Deux grosses larmes roulèrent sur les joues de Consuelo.
« Eh bien, tu vas pleurer, à présent ? s’écria Anzoleto. Y songes-tu ? tu vas ternir tes yeux et gonfler tes paupières ? Tes yeux, Consuelo ! ne va pas gâter tes yeux, qui sont ce que tu as de plus beau.
– Ou de moins laid ! dit-elle en essuyant ses larmes. Allons, quand on se donne au monde, on n’a même pas le droit de pleurer. »

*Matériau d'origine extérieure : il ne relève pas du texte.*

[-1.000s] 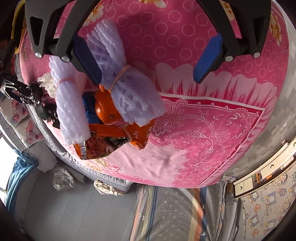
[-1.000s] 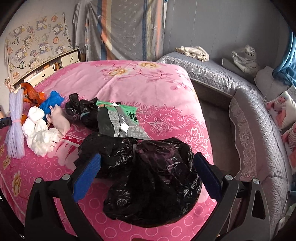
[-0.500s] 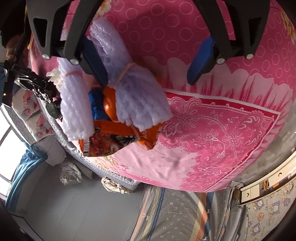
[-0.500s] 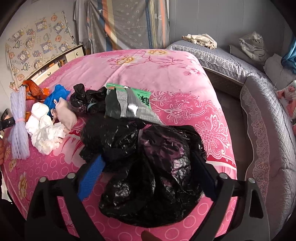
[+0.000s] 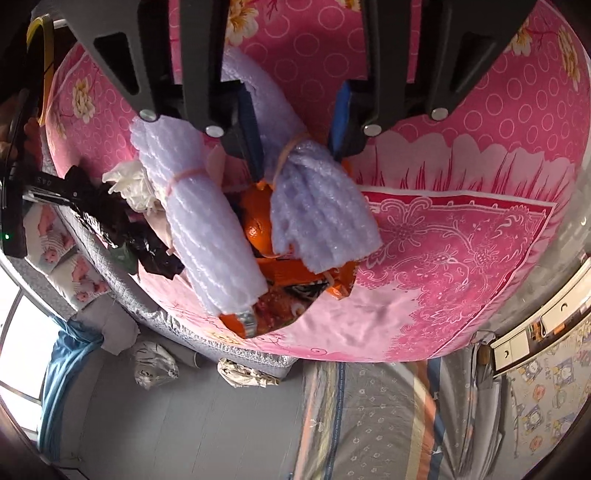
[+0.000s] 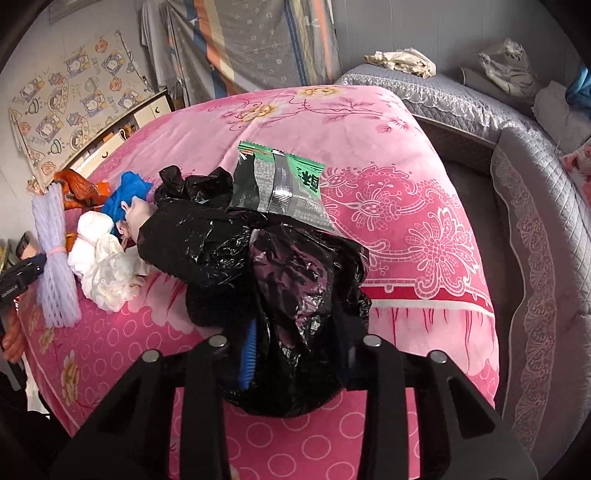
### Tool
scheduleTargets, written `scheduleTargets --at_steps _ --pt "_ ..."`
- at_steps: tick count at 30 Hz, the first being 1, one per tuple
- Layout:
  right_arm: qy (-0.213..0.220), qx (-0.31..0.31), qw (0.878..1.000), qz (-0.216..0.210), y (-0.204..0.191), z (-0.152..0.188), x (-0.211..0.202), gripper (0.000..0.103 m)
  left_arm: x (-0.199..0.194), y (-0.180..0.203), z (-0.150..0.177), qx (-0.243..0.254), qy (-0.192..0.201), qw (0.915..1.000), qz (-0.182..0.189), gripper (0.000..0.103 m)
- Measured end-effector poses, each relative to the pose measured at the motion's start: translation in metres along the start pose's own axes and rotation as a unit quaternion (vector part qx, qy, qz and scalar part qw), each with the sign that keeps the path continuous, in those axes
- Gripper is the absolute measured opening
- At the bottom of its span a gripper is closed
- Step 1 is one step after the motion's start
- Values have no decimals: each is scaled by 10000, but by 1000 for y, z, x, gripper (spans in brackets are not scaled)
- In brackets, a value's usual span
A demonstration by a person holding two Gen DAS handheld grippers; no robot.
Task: Collect trash
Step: 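Close the left tool on the foam net while the right tool grasps the black bag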
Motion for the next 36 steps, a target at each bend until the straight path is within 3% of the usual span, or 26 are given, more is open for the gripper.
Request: scheduleTargets --at_steps 4,18,26,36 --pt "74 9 9999 -79 -7 1 -8 20 -11 -11 -3 -221 81 9997 57 30" --pt "639 28 9977 -214 -55 6 -68 19 -78 -28 -19 -402 938 9948 53 30" --pt "1126 383 9929 -56 -71 29 -109 19 -88 7 -12 -235 1037 9928 548 30" --pt "2047 1113 9688 848 -68 87 -170 19 -114 91 -1 559 1240 9855 1017 30"
Point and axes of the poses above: each gripper's, at about its wrist camera, not at the fingertips, and x roughly the way its jaws point, y to its right, z to its underside, the point moved 6 cm from there along x, roughly the way its jaws point, and after that the axes turned 13 degrees about -z, right-handed, at the moved point
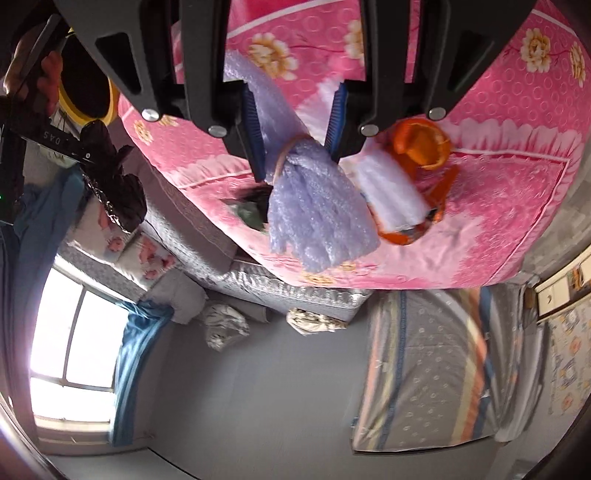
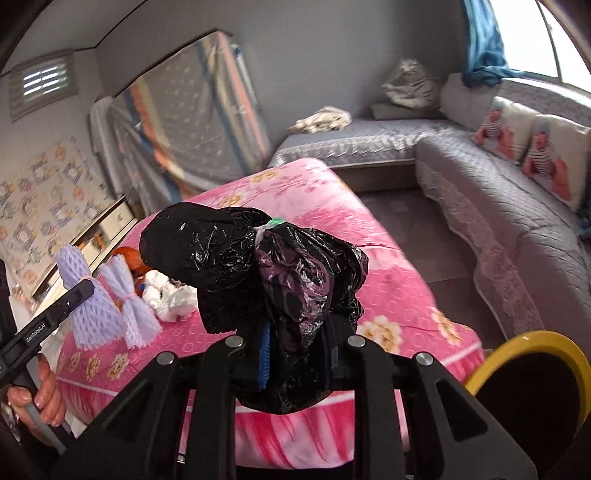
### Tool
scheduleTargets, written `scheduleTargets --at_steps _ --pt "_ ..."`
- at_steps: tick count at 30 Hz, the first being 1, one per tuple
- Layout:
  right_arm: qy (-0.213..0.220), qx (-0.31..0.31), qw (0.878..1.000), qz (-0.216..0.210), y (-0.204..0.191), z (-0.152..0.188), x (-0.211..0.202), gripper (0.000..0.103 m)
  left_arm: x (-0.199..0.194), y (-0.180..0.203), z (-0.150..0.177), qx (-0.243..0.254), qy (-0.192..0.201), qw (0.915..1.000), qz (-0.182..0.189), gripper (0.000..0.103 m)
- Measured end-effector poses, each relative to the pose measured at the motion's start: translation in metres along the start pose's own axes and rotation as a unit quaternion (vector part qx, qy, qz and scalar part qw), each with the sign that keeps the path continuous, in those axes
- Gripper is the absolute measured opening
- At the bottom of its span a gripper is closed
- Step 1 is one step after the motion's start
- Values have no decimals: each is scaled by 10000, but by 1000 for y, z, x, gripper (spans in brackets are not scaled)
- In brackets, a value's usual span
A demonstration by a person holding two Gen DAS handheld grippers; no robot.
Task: Collect trash
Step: 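Close the left tool on the foam net while the right tool grasps the black bag, then carry both items over the yellow bin and open both tools to drop them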
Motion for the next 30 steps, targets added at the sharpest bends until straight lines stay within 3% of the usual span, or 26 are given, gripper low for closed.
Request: scheduleTargets --at_steps 4,6,12,16,20,24,30 --pt "199 200 9990 359 19 2 -31 19 0 44 -12 389 41 9989 255 30" --pt "361 259 9962 744 33 -2 -52 19 1 63 -19 469 42 9978 458 30" --pt "886 542 9761 1908 77 7 -123 20 -5 148 -40 728 255 9906 1133 30" --pt "1012 908 9585 2507 109 22 -162 20 -3 204 -33 875 97 9793 1821 30" --pt "1197 1143 9327 3204 128 42 -199 20 7 273 -13 1237 -295 9602 2488 30" --pt "1253 1444 9200 3422 145 62 -215 20 20 303 12 1345 -497 9514 2727 30" --pt "1111 1514 9229 3361 158 67 -199 20 42 309 47 1188 -935 9491 2765 30"
Point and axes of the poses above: each gripper's, at about its wrist camera, not at the fingertips, and x roughly the way its jaws point, y to its right, z to its underside, the point moved 6 cm from there along x, roughly the way its jaws point, and after that the axes turned 13 degrees about -z, right-handed, at the moved point
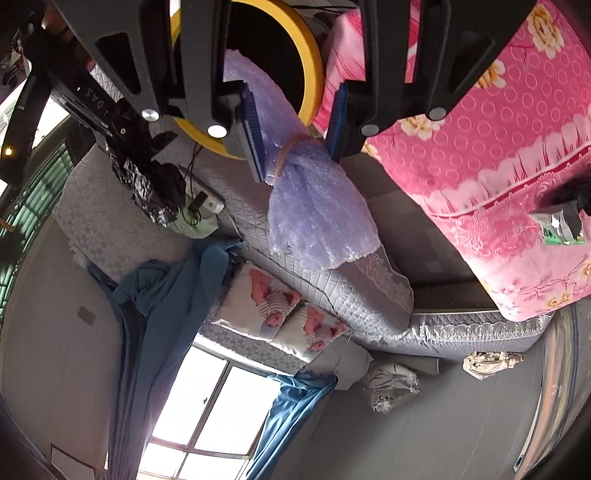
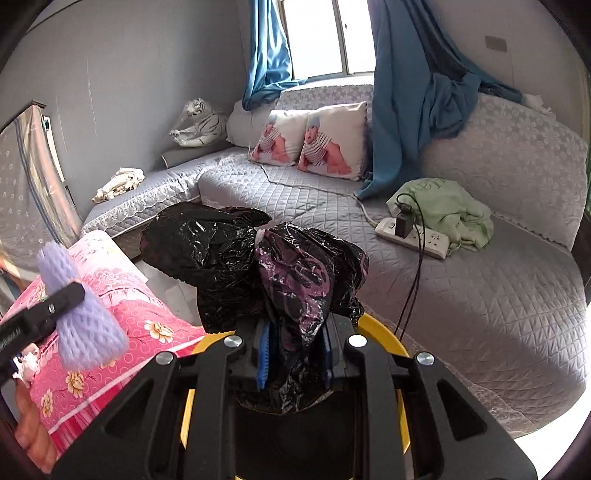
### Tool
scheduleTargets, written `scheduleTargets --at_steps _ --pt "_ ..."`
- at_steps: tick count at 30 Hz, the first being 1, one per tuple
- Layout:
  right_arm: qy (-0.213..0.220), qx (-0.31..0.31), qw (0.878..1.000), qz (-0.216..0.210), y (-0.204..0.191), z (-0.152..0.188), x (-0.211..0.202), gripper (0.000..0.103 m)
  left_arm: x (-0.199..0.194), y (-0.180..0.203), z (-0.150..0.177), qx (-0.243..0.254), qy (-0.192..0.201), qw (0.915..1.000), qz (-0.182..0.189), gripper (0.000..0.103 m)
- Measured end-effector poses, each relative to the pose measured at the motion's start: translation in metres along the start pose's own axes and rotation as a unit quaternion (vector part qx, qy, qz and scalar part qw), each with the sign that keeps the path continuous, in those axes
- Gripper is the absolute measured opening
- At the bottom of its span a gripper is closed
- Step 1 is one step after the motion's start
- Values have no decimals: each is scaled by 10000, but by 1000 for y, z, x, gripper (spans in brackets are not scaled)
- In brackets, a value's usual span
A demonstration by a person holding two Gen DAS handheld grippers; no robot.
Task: Collect trash
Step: 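Carry both items over the yellow bin and open both tools to drop them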
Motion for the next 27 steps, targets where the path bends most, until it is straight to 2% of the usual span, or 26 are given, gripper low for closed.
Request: scheduleTargets --at_steps 13,21,22,24,26,27 --pt "-162 319 9993 100 21 3 19 21 5 38 23 505 -247 9977 374 31" --pt "-224 490 9983 220 36 5 23 21 16 51 22 631 -392 9961 468 31" --pt "-219 512 9982 237 38 5 23 22 17 53 23 641 -404 9960 481 32" --pt "-209 560 9977 311 42 5 22 28 17 53 23 598 -403 9960 532 41" --pt "-192 621 9973 354 46 5 22 38 16 50 23 510 -387 9966 516 63" --pt "-181 670 9969 370 49 5 21 44 14 49 23 462 -355 9971 493 66"
Point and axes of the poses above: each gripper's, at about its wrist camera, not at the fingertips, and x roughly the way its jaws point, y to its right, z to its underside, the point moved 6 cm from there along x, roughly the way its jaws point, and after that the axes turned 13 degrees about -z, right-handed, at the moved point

Son ami s’efforça de la consoler, mais elle fut amèrement triste tout le reste du jour ; et le soir, lorsqu’elle se retrouva seule, elle ôta soigneusement sa poudre, décrêpa et lissa ses beaux cheveux d’ébène, essaya une petite robe de soie noire encore fraîche qu’elle mettait ordinairement le dimanche, et reprit confiance en elle-même en se retrouvant devant sa glace telle qu’elle se connaissait. Puis elle fit sa prière avec ferveur, songea à sa mère, s’attendrit, et s’endormit en pleurant. Lorsque Anzoleto vint la chercher le lendemain pour la conduire à l’église, il la trouva à son épinette, habillée et peignée comme tous les dimanches, et repassant son morceau d’épreuve.
« Eh quoi ! s’écria-t-il, pas encore coiffée, pas encore parée ! L’heure approche. À quoi songes-tu, Consuelo ?
– Mon ami, répondit-elle avec résolution, je suis parée, je suis coiffée, je suis tranquille. Je veux rester ainsi. Ces belles robes ne me vont pas. Mes cheveux noirs te plaisent mieux que la poudre. Ce corsage ne gêne pas ma respiration. Ne me contredis pas : mon parti est pris. J’ai demandé à Dieu de m’inspirer, et à ma mère de veiller sur ma conduite. Dieu m’a inspiré d’être modeste et simple. Ma mère est venue me voir en rêve, et elle m’a dit ce qu’elle me disait toujours : Occupe-toi de bien chanter, la Providence fera le reste. Je l’ai vue qui prenait ma belle robe, mes dentelles et mes rubans, et qui les rangeait dans l’armoire ; après quoi, elle a placé ma robe noire et ma mantille de mousseline blanche sur la chaise à côté de mon lit. Aussitôt que j’ai été éveillée, j’ai serré la toilette comme elle l’avait fait dans mon rêve, et j’ai mis la robe noire et la mantille : me voilà prête. Je me sens du courage depuis que j’ai renoncé à plaire par des moyens dont je ne sais pas me servir. Tiens, écoute ma voix, tout est là, vois-tu. »
Elle fit un trait.
« Juste ciel ! nous sommes perdus ! s’écria Anzoleto ; ta voix est voilée, et tes yeux sont rouges. Tu as pleuré hier soir, Consuelo ; voilà une belle affaire ! Je te dis que nous sommes perdus, que tu es folle avec ton caprice de t’habiller de deuil un jour de fête ; cela porte malheur et cela t’enlaidit.